Why Neel Kashkari bailed out of the bailout

The former head of the Office of Financial Stability was responsible for distributing $700 billion in federal bailout money to banks. He quit in May and moved with his wife to a remote cabin in the woods. 

At this time last year, Neel Kashkari was head of the federal government’s Office of Financial Stability, responsible for distributing $700 billion in federal bailout money to banks. Today, says Laura Blumenfeld in The Washington Post, he lives in a remote cabin in Northern California, recovering from a job that left him a physical and emotional wreck. “I felt like I got jumped,” he says. “Like three guys beat the crap out of me. Sometimes I think, Was it real?” When the 35-year-old Goldman Sachs whiz kid was named to head up the bailout program in October 2008, congressional leaders savaged him as too young, too inexperienced, and too cozy with Wall Street. “I wasn’t prepared for their hostility.
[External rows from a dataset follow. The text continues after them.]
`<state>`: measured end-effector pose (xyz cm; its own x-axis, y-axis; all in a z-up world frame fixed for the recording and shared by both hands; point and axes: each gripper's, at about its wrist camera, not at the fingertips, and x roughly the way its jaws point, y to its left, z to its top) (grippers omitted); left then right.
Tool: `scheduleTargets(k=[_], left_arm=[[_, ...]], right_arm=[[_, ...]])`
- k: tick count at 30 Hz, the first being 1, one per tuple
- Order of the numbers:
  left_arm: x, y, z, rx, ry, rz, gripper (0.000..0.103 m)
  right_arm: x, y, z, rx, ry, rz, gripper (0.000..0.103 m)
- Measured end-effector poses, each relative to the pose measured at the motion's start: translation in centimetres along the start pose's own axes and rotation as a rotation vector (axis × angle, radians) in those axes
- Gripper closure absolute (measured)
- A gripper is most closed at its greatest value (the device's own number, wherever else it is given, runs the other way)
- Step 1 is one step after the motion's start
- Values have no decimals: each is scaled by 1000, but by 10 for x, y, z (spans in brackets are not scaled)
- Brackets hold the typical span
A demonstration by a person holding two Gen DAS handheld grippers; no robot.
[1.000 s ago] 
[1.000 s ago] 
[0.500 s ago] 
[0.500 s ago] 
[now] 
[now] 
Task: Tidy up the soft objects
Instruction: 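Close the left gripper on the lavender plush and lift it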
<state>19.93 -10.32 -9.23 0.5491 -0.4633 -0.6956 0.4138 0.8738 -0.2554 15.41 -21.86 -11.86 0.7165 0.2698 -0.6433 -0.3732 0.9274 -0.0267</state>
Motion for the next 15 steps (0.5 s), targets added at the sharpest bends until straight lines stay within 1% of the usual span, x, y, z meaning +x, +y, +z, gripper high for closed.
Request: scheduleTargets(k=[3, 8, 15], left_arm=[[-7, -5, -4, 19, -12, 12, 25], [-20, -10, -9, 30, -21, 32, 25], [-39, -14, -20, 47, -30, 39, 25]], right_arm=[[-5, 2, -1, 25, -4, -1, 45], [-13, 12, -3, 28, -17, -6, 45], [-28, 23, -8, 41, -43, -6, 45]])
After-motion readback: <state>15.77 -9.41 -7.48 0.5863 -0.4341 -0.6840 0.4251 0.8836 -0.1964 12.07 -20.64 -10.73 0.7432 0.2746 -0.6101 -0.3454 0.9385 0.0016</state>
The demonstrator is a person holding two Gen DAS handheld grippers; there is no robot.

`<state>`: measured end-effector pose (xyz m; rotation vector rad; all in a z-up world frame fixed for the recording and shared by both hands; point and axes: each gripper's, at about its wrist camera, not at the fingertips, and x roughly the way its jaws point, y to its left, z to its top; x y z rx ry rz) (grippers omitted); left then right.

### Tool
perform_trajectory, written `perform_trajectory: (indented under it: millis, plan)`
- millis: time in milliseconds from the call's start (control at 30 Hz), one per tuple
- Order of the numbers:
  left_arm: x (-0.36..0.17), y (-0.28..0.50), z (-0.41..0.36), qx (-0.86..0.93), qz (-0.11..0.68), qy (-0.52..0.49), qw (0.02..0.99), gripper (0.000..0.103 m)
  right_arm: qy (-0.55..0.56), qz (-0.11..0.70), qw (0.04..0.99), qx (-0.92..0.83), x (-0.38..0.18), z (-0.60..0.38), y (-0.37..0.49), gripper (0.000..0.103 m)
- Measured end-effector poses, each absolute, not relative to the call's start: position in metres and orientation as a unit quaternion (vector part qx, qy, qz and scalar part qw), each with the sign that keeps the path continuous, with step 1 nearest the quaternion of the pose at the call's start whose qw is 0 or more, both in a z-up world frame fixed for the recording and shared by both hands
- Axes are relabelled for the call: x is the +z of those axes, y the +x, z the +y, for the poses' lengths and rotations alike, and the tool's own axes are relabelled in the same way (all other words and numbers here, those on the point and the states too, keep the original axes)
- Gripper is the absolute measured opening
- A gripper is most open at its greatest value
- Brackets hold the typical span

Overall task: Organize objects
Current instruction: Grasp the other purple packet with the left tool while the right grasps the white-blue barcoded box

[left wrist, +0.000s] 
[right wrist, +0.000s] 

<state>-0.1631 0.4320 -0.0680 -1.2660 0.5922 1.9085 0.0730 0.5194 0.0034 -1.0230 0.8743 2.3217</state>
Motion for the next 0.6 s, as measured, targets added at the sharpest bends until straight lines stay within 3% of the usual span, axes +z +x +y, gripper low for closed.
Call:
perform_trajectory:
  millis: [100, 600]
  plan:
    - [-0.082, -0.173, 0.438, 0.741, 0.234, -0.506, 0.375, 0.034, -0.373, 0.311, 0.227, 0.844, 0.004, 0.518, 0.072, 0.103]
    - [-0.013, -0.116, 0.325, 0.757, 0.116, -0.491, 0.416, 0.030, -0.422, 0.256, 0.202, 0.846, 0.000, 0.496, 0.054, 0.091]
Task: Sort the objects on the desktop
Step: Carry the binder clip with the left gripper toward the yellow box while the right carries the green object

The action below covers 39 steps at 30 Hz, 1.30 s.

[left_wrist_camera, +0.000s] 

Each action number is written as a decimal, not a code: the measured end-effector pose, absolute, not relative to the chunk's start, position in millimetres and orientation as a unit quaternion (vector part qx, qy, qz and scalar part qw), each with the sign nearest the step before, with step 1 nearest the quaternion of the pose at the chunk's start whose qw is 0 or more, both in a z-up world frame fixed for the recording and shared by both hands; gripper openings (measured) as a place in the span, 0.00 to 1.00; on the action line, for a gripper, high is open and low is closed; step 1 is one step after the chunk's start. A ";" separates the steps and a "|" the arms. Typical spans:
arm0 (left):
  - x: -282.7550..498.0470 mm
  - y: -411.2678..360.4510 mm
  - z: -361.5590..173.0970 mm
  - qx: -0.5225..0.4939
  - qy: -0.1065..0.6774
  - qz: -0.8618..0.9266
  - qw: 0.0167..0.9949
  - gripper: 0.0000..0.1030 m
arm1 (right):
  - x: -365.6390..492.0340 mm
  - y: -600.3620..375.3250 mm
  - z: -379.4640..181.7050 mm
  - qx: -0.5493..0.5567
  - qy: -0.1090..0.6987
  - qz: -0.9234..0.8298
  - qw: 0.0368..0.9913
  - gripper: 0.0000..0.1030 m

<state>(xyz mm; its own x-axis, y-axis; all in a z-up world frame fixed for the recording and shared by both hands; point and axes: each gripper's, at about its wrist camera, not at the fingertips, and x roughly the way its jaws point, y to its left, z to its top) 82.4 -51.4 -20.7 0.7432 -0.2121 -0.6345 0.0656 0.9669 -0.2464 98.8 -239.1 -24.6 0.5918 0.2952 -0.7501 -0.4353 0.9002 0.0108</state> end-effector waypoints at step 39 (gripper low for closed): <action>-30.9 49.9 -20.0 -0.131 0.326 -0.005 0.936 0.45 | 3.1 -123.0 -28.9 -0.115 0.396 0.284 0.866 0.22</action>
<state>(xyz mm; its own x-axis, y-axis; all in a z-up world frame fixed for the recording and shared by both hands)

Members of Congress will tell you they agree with you, and then in public they blast you.” In the new job, Kashkari faced a financial meltdown of epic proportions. “We had to project confidence, hold up the world. We couldn’t admit how scared we were. We were terrified the banking system would fail.” Kashkari ended up working 20-hour days, crashing on his office couch, and ballooning to more than 200 pounds. Finally, in May, with the banks stabilized, he quit and moved with his wife to the Tahoe National Forest. There, he chops wood, ponders the future, and regains his sanity. “It’s detox of a tough period,” he says.